• **Exercise objective**:
Every record must be copied exactly, from first line to last.

• **Material to process**:
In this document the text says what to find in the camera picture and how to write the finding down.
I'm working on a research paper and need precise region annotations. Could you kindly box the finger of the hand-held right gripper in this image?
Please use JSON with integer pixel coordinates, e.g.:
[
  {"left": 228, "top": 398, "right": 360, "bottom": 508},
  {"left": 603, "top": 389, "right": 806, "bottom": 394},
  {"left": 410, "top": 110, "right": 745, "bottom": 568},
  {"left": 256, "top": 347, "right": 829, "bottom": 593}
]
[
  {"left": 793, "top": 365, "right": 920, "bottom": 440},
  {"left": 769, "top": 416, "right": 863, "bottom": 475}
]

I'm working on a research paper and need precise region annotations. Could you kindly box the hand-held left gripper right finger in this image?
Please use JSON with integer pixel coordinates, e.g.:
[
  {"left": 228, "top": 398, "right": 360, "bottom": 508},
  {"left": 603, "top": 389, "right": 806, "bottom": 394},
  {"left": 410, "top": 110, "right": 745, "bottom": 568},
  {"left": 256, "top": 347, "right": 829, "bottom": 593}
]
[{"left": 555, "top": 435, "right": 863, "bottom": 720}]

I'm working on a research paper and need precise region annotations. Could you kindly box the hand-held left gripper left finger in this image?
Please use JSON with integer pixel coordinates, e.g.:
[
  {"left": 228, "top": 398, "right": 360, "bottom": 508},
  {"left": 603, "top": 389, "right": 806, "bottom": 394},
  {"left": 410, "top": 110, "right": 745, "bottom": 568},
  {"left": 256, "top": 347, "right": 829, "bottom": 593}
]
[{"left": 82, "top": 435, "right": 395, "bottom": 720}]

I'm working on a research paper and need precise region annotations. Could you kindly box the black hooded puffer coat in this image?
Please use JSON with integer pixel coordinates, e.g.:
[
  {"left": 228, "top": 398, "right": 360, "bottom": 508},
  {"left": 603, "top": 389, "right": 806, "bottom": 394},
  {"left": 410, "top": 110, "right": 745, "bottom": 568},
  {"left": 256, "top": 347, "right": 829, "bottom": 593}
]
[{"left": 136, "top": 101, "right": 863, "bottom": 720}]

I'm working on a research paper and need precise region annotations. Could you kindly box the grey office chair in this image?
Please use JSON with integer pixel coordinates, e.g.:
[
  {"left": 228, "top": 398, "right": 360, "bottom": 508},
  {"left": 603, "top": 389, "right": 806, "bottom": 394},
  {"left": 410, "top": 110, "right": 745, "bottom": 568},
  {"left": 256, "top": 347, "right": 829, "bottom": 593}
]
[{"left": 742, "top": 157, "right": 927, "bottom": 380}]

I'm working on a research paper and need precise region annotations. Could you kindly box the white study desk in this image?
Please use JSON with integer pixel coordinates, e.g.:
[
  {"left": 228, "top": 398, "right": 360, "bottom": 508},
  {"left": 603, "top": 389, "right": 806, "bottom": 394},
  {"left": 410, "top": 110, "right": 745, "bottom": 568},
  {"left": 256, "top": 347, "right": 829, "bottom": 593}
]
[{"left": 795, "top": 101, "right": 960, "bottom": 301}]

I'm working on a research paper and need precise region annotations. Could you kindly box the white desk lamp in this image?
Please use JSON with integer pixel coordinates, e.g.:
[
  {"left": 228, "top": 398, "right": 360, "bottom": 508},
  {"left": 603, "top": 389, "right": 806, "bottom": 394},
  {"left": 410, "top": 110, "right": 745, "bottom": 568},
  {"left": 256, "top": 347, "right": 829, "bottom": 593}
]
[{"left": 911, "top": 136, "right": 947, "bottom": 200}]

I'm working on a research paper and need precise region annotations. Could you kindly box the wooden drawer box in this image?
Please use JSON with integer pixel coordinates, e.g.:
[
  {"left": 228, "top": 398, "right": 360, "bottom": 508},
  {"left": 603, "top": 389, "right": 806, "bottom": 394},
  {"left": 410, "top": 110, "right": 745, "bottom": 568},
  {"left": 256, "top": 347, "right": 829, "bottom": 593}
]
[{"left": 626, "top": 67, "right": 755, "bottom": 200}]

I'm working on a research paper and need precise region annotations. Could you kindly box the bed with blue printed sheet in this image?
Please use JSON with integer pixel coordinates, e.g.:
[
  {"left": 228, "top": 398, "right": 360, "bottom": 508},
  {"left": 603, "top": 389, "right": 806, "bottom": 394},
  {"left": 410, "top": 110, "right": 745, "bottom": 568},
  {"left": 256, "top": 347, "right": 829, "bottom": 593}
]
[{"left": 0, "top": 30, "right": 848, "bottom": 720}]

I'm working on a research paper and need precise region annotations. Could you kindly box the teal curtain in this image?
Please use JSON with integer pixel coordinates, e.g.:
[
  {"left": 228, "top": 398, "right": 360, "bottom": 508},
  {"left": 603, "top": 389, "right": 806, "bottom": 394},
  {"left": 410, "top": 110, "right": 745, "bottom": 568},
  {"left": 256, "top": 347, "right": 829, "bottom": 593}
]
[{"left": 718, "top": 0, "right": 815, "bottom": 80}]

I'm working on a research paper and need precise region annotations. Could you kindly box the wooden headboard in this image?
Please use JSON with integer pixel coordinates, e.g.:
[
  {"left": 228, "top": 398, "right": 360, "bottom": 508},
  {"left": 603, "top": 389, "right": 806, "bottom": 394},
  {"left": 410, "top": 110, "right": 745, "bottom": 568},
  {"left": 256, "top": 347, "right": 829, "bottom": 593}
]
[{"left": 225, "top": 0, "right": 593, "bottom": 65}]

• **Answer area**:
In this document the text says what to find in the camera picture and how to write the finding down.
I'm working on a research paper and need precise region annotations. Could you kindly box the finger of the hand-held right gripper in this image?
Please use JSON with integer pixel coordinates, e.g.:
[
  {"left": 228, "top": 398, "right": 360, "bottom": 508},
  {"left": 603, "top": 389, "right": 806, "bottom": 394},
  {"left": 410, "top": 110, "right": 745, "bottom": 568},
  {"left": 256, "top": 347, "right": 829, "bottom": 593}
]
[
  {"left": 793, "top": 365, "right": 920, "bottom": 440},
  {"left": 769, "top": 416, "right": 863, "bottom": 475}
]

I'm working on a research paper and need precise region annotations. Could you kindly box the hand-held left gripper right finger in this image?
Please use JSON with integer pixel coordinates, e.g.:
[
  {"left": 228, "top": 398, "right": 360, "bottom": 508},
  {"left": 603, "top": 389, "right": 806, "bottom": 394},
  {"left": 410, "top": 110, "right": 745, "bottom": 568},
  {"left": 256, "top": 347, "right": 829, "bottom": 593}
]
[{"left": 555, "top": 435, "right": 863, "bottom": 720}]

I'm working on a research paper and need precise region annotations. Could you kindly box the hand-held left gripper left finger in this image?
Please use JSON with integer pixel coordinates, e.g.:
[
  {"left": 228, "top": 398, "right": 360, "bottom": 508},
  {"left": 603, "top": 389, "right": 806, "bottom": 394},
  {"left": 410, "top": 110, "right": 745, "bottom": 568},
  {"left": 256, "top": 347, "right": 829, "bottom": 593}
]
[{"left": 82, "top": 435, "right": 395, "bottom": 720}]

I'm working on a research paper and need precise region annotations. Could you kindly box the black hooded puffer coat in this image?
Please use JSON with integer pixel coordinates, e.g.:
[
  {"left": 228, "top": 398, "right": 360, "bottom": 508},
  {"left": 603, "top": 389, "right": 806, "bottom": 394},
  {"left": 410, "top": 110, "right": 745, "bottom": 568},
  {"left": 256, "top": 347, "right": 829, "bottom": 593}
]
[{"left": 136, "top": 101, "right": 863, "bottom": 720}]

I'm working on a research paper and need precise region annotations. Could you kindly box the grey office chair in this image?
Please use JSON with integer pixel coordinates, e.g.:
[
  {"left": 228, "top": 398, "right": 360, "bottom": 508},
  {"left": 603, "top": 389, "right": 806, "bottom": 394},
  {"left": 410, "top": 110, "right": 745, "bottom": 568},
  {"left": 256, "top": 347, "right": 829, "bottom": 593}
]
[{"left": 742, "top": 157, "right": 927, "bottom": 380}]

I'm working on a research paper and need precise region annotations. Could you kindly box the white study desk in this image?
Please use JSON with integer pixel coordinates, e.g.:
[
  {"left": 228, "top": 398, "right": 360, "bottom": 508},
  {"left": 603, "top": 389, "right": 806, "bottom": 394},
  {"left": 410, "top": 110, "right": 745, "bottom": 568},
  {"left": 256, "top": 347, "right": 829, "bottom": 593}
]
[{"left": 795, "top": 101, "right": 960, "bottom": 301}]

I'm working on a research paper and need precise region annotations. Could you kindly box the white desk lamp in this image?
Please use JSON with integer pixel coordinates, e.g.:
[
  {"left": 228, "top": 398, "right": 360, "bottom": 508},
  {"left": 603, "top": 389, "right": 806, "bottom": 394},
  {"left": 410, "top": 110, "right": 745, "bottom": 568},
  {"left": 256, "top": 347, "right": 829, "bottom": 593}
]
[{"left": 911, "top": 136, "right": 947, "bottom": 200}]

I'm working on a research paper and need precise region annotations. Could you kindly box the wooden drawer box in this image?
Please use JSON with integer pixel coordinates, e.g.:
[
  {"left": 228, "top": 398, "right": 360, "bottom": 508},
  {"left": 603, "top": 389, "right": 806, "bottom": 394},
  {"left": 410, "top": 110, "right": 745, "bottom": 568},
  {"left": 256, "top": 347, "right": 829, "bottom": 593}
]
[{"left": 626, "top": 67, "right": 755, "bottom": 200}]

I'm working on a research paper and need precise region annotations. Could you kindly box the bed with blue printed sheet in this image?
Please use JSON with integer pixel coordinates, e.g.:
[
  {"left": 228, "top": 398, "right": 360, "bottom": 508},
  {"left": 603, "top": 389, "right": 806, "bottom": 394},
  {"left": 410, "top": 110, "right": 745, "bottom": 568},
  {"left": 256, "top": 347, "right": 829, "bottom": 593}
]
[{"left": 0, "top": 30, "right": 848, "bottom": 720}]

I'm working on a research paper and need precise region annotations. Could you kindly box the teal curtain in this image?
Please use JSON with integer pixel coordinates, e.g.:
[
  {"left": 228, "top": 398, "right": 360, "bottom": 508},
  {"left": 603, "top": 389, "right": 806, "bottom": 394},
  {"left": 410, "top": 110, "right": 745, "bottom": 568},
  {"left": 256, "top": 347, "right": 829, "bottom": 593}
]
[{"left": 718, "top": 0, "right": 815, "bottom": 80}]

I'm working on a research paper and need precise region annotations. Could you kindly box the wooden headboard in this image?
Please use JSON with integer pixel coordinates, e.g.:
[
  {"left": 228, "top": 398, "right": 360, "bottom": 508},
  {"left": 603, "top": 389, "right": 806, "bottom": 394},
  {"left": 410, "top": 110, "right": 745, "bottom": 568},
  {"left": 256, "top": 347, "right": 829, "bottom": 593}
]
[{"left": 225, "top": 0, "right": 593, "bottom": 65}]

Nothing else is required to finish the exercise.